-- Raw data --

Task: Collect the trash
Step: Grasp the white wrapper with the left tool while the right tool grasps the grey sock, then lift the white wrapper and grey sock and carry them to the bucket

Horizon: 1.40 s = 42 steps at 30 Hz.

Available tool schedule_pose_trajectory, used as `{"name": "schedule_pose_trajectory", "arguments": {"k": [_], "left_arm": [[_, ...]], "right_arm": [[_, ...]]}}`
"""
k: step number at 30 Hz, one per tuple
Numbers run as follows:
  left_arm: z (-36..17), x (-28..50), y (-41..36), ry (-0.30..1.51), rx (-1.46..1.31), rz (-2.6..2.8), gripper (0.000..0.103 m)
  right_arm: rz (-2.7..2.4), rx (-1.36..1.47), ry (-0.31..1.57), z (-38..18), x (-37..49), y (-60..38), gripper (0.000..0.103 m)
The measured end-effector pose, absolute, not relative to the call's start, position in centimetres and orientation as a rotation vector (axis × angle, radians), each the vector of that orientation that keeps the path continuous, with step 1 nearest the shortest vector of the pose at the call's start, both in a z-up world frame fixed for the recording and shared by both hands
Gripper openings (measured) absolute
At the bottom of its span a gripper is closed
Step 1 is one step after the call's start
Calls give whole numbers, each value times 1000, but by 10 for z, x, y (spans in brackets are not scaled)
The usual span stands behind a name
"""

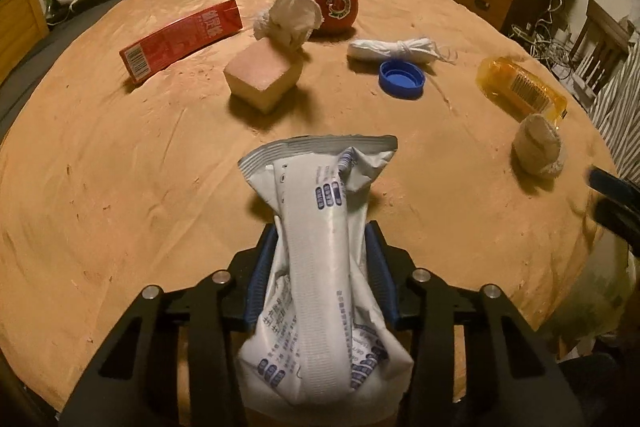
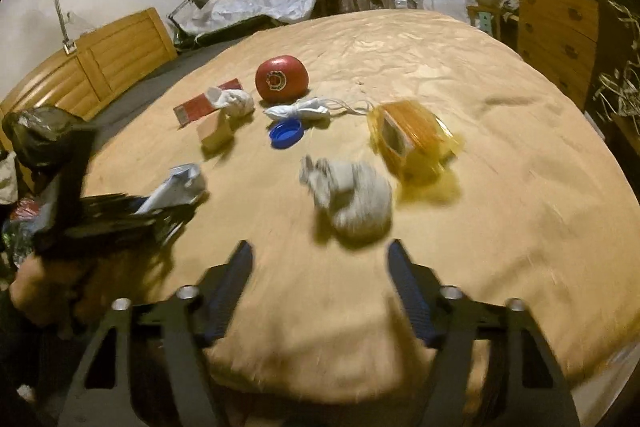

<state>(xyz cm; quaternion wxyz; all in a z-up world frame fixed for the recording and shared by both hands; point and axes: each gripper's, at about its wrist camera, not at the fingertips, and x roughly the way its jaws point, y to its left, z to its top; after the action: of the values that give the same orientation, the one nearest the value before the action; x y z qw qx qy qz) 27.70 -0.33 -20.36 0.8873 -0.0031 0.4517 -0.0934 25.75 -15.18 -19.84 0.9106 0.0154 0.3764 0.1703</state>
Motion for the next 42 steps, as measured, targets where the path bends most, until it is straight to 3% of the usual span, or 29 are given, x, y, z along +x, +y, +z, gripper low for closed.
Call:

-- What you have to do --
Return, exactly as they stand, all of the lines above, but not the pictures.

-- Worked solution --
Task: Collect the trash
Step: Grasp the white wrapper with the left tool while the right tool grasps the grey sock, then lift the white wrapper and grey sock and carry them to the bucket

Horizon: 1.40 s = 42 steps at 30 Hz.

Available tool schedule_pose_trajectory, used as `{"name": "schedule_pose_trajectory", "arguments": {"k": [_], "left_arm": [[_, ...]], "right_arm": [[_, ...]]}}`
"""
k: step number at 30 Hz, one per tuple
Numbers run as follows:
  left_arm: z (-36..17), x (-28..50), y (-41..36), ry (-0.30..1.51), rx (-1.46..1.31), rz (-2.6..2.8), gripper (0.000..0.103 m)
  right_arm: rz (-2.7..2.4), rx (-1.36..1.47), ry (-0.31..1.57), z (-38..18), x (-37..49), y (-60..38), gripper (0.000..0.103 m)
The measured end-effector pose, absolute, not relative to the call's start, position in centimetres and orientation as a rotation vector (axis × angle, radians), each the vector of that orientation that keeps the path continuous, with step 1 nearest the shortest vector of the pose at the call's start, both in a z-up world frame fixed for the recording and shared by both hands
Gripper openings (measured) absolute
At the bottom of its span a gripper is closed
Step 1 is one step after the call's start
Calls give whole numbers, each value times 1000, but by 10 for z, x, y (spans in brackets are not scaled)
The usual span stands behind a name
"""


<state>(xyz cm; quaternion wxyz; all in a z-up world frame fixed for the recording and shared by both hands; point and axes: each gripper's, at about its wrist camera, not at the fingertips, and x roughly the way its jaws point, y to its left, z to its top; after the action: of the values that give the same orientation, the one nearest the value before the action; x y z qw qx qy qz) 27.70 -0.33 -20.36 0.8873 -0.0031 0.4517 -0.0934 25.75 -15.18 -19.84 0.9106 0.0154 0.3764 0.1703</state>
Motion for the next 42 steps, as measured, targets where the path bends most, until it is straight to 3% of the usual span, or 29 are given, x, y, z along +x, +y, +z, gripper low for closed.
Call:

What was produced is the complete output.